═══ Available data

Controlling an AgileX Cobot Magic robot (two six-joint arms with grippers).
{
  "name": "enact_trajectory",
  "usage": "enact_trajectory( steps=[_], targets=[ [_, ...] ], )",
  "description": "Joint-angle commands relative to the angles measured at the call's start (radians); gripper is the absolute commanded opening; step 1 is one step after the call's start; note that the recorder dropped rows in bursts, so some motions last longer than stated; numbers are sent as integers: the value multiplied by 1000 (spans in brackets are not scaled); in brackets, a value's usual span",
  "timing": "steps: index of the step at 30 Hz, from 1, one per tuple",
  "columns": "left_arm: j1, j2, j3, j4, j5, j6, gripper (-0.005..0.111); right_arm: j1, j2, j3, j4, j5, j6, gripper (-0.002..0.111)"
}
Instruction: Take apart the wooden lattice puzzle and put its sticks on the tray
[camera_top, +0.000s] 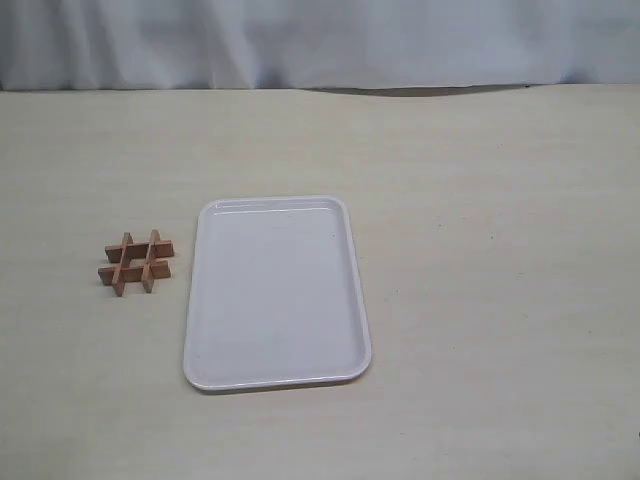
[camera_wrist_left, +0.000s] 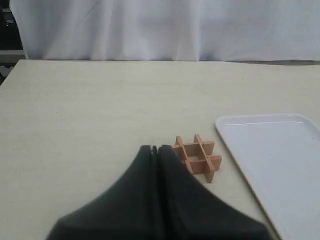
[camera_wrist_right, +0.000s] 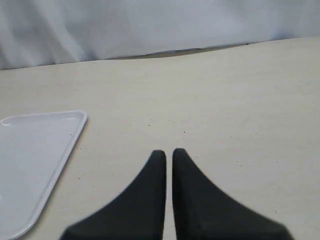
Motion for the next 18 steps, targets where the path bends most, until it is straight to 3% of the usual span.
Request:
enact_trajectory(
  steps=[1,12,18],
  targets=[
    [-1,-1,1,0,-24,2,0,3,-5,2,-3,-1,-1,4],
    [-1,-1,1,0,-99,2,0,3,-5,2,-3,-1,-1,4],
    [-1,-1,1,0,-431,2,0,3,-5,2,-3,-1,-1,4]
  ],
)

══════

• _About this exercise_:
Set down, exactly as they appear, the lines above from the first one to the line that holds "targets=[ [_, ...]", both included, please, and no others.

• _Answer to the exercise_:
Controlling an AgileX Cobot Magic robot (two six-joint arms with grippers).
{
  "name": "enact_trajectory",
  "usage": "enact_trajectory( steps=[_], targets=[ [_, ...] ], )",

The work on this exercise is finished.